YOUR OBJECTIVE: Below are some entries; set them all down exactly.

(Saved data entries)
※

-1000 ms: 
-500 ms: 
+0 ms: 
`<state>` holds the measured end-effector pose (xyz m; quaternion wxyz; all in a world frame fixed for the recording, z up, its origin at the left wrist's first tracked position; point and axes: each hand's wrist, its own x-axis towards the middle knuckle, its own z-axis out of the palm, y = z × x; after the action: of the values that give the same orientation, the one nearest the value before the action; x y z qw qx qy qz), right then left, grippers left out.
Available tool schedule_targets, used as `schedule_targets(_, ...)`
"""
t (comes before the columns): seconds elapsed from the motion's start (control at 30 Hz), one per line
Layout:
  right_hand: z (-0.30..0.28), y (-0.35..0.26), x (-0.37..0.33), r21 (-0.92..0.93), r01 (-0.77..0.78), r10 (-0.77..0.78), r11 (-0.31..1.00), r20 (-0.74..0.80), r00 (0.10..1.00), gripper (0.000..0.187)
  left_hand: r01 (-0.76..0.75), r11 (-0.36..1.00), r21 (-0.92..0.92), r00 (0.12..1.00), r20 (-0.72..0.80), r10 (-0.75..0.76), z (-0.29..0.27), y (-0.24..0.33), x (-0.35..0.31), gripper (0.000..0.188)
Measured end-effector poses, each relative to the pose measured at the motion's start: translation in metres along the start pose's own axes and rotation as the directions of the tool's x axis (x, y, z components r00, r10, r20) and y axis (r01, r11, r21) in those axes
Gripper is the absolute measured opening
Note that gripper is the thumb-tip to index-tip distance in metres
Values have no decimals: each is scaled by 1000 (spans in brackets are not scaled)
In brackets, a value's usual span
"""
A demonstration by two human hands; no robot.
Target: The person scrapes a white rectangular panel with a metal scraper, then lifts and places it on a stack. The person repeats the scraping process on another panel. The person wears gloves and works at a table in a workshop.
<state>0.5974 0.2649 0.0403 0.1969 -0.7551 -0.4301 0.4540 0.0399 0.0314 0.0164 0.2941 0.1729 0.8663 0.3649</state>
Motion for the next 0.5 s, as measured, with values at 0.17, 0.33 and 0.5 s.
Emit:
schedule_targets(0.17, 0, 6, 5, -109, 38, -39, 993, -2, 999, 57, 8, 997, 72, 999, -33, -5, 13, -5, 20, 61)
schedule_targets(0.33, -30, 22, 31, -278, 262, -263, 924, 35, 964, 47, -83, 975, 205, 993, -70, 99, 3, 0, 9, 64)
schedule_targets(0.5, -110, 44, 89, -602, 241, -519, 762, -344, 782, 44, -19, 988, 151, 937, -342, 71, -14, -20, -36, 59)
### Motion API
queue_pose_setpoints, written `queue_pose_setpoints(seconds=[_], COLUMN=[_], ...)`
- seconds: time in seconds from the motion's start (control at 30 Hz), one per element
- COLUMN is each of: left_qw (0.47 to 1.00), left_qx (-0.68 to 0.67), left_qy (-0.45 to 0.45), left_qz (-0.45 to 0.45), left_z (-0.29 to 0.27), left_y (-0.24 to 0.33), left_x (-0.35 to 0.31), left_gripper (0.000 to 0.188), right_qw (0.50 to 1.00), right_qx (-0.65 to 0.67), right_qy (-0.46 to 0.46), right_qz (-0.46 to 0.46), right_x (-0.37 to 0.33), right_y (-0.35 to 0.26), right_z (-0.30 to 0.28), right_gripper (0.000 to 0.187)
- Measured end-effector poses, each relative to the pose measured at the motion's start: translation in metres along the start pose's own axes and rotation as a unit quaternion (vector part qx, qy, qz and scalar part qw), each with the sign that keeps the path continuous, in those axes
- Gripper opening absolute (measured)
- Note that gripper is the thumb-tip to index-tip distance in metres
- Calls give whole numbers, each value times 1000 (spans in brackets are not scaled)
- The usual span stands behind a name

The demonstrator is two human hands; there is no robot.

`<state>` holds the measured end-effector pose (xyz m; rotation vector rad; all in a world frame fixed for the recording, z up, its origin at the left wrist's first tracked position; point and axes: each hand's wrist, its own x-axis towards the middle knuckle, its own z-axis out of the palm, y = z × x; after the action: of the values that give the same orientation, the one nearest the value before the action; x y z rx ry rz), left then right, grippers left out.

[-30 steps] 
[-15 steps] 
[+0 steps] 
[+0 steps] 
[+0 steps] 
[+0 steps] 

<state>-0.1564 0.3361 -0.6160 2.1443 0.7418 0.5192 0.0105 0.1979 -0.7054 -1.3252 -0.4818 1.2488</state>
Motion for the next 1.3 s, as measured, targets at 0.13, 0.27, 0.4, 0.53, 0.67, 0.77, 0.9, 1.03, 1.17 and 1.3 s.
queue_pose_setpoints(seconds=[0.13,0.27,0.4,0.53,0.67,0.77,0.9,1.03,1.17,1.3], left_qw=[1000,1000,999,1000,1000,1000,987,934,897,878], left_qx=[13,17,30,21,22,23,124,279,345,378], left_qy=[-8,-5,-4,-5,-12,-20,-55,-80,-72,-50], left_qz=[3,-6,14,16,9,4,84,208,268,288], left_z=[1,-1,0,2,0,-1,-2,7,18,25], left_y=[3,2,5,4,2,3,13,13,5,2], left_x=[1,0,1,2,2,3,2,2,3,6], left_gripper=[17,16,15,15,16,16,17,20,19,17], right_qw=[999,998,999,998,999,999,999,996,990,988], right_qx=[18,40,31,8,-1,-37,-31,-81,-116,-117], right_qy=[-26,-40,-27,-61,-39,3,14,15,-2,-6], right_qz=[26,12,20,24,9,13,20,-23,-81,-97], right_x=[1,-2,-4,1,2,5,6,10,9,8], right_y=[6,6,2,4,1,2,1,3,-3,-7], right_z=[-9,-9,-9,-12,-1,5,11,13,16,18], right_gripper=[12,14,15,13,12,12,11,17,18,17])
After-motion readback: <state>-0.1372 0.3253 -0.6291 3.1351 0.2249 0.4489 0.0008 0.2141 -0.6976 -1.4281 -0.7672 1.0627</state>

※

RESPONSE AREA:
-1000 ms: 
-500 ms: 
+0 ms: 
`<state>` holds the measured end-effector pose (xyz m; quaternion wxyz; all in a world frame fixed for the recording, z up, its origin at the left wrist's first tracked position; point and axes: each hand's wrist, its own x-axis towards the middle knuckle, its own z-axis out of the palm, y = z × x; after the action: of the values that give the same orientation, the one nearest the value before the action; x y z qw qx qy qz), right then left, grippers left out.
Available tool schedule_targets, used as `schedule_targets(_, ...)`
"""
t (comes before the columns): seconds elapsed from the motion's start (control at 30 Hz), one per line
Layout:
  right_hand: z (-0.30..0.28), y (-0.35..0.26), x (-0.37..0.33), r21 (-0.92..0.93), r01 (-0.77..0.78), r10 (-0.77..0.78), r11 (-0.31..1.00), r20 (-0.74..0.80), r00 (0.10..1.00), gripper (0.000..0.187)
  left_hand: r01 (-0.76..0.75), r11 (-0.36..1.00), r21 (-0.92..0.92), r00 (0.12..1.00), r20 (-0.72..0.80), r10 (-0.75..0.76), z (-0.29..0.27), y (-0.24..0.33), x (-0.35..0.31), gripper (0.000..0.188)
Measured end-effector poses, each relative to the pose measured at the motion's start: translation in metres along the start pose's own axes and rotation as the directions of the tool's x axis (x, y, z components r00, r10, r20) and y axis (r01, r11, r21) in those axes
Gripper is the absolute measured opening
Note that gripper is the thumb-tip to index-tip distance in metres
Values have no decimals: each is scaled by 1000 (spans in brackets are not scaled)
In brackets, a value's usual span
"""
A demonstration by two human hands; no robot.
Target: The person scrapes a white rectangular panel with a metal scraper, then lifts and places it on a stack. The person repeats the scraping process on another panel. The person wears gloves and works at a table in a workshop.
<state>0.5974 0.2649 0.0403 0.1969 -0.7551 -0.4301 0.4540 0.0399 0.0314 0.0164 0.2941 0.1729 0.8663 0.3649</state>
Motion for the next 0.5 s, as measured, with values at 0.17, 0.33 and 0.5 s.
Emit:
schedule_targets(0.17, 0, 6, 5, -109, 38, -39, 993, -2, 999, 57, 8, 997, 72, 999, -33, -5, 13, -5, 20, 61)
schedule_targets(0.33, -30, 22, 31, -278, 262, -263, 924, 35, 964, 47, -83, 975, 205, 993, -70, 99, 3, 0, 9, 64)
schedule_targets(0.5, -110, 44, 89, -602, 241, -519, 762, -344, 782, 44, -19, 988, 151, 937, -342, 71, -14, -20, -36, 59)
### Motion API
queue_pose_setpoints, written `queue_pose_setpoints(seconds=[_], COLUMN=[_], ...)`
- seconds: time in seconds from the motion's start (control at 30 Hz), one per element
- COLUMN is each of: left_qw (0.47 to 1.00), left_qx (-0.68 to 0.67), left_qy (-0.45 to 0.45), left_qz (-0.45 to 0.45), left_z (-0.29 to 0.27), left_y (-0.24 to 0.33), left_x (-0.35 to 0.31), left_gripper (0.000 to 0.188), right_qw (0.50 to 1.00), right_qx (-0.65 to 0.67), right_qy (-0.46 to 0.46), right_qz (-0.46 to 0.46), right_x (-0.37 to 0.33), right_y (-0.35 to 0.26), right_z (-0.30 to 0.28), right_gripper (0.000 to 0.187)
- Measured end-effector poses, each relative to the pose measured at the motion's start: translation in metres along the start pose's own axes and rotation as a unit quaternion (vector part qx, qy, qz and scalar part qw), each with the sign that keeps the path continuous, in those axes
- Gripper opening absolute (measured)
- Note that gripper is the thumb-tip to index-tip distance in metres
- Calls give whole numbers, each value times 1000 (spans in brackets are not scaled)
- The usual span stands behind a name

The demonstrator is two human hands; there is no robot.

`<state>` holds the measured end-effector pose (xyz m; rotation vector rad; all in a world frame fixed for the recording, z up, its origin at the left wrist's first tracked position; point and axes: each hand's wrist, its own x-axis towards the middle knuckle, its own z-axis out of the palm, y = z × x; after the action: of the values that give the same orientation, the one nearest the value before the action; x y z rx ry rz), left then right, grippers left out.

[-30 steps] 
[-15 steps] 
[+0 steps] 
[+0 steps] 
[+0 steps] 
[+0 steps] 

<state>-0.1564 0.3361 -0.6160 2.1443 0.7418 0.5192 0.0105 0.1979 -0.7054 -1.3252 -0.4818 1.2488</state>
Motion for the next 1.3 s, as measured, targets at 0.13, 0.27, 0.4, 0.53, 0.67, 0.77, 0.9, 1.03, 1.17 and 1.3 s.
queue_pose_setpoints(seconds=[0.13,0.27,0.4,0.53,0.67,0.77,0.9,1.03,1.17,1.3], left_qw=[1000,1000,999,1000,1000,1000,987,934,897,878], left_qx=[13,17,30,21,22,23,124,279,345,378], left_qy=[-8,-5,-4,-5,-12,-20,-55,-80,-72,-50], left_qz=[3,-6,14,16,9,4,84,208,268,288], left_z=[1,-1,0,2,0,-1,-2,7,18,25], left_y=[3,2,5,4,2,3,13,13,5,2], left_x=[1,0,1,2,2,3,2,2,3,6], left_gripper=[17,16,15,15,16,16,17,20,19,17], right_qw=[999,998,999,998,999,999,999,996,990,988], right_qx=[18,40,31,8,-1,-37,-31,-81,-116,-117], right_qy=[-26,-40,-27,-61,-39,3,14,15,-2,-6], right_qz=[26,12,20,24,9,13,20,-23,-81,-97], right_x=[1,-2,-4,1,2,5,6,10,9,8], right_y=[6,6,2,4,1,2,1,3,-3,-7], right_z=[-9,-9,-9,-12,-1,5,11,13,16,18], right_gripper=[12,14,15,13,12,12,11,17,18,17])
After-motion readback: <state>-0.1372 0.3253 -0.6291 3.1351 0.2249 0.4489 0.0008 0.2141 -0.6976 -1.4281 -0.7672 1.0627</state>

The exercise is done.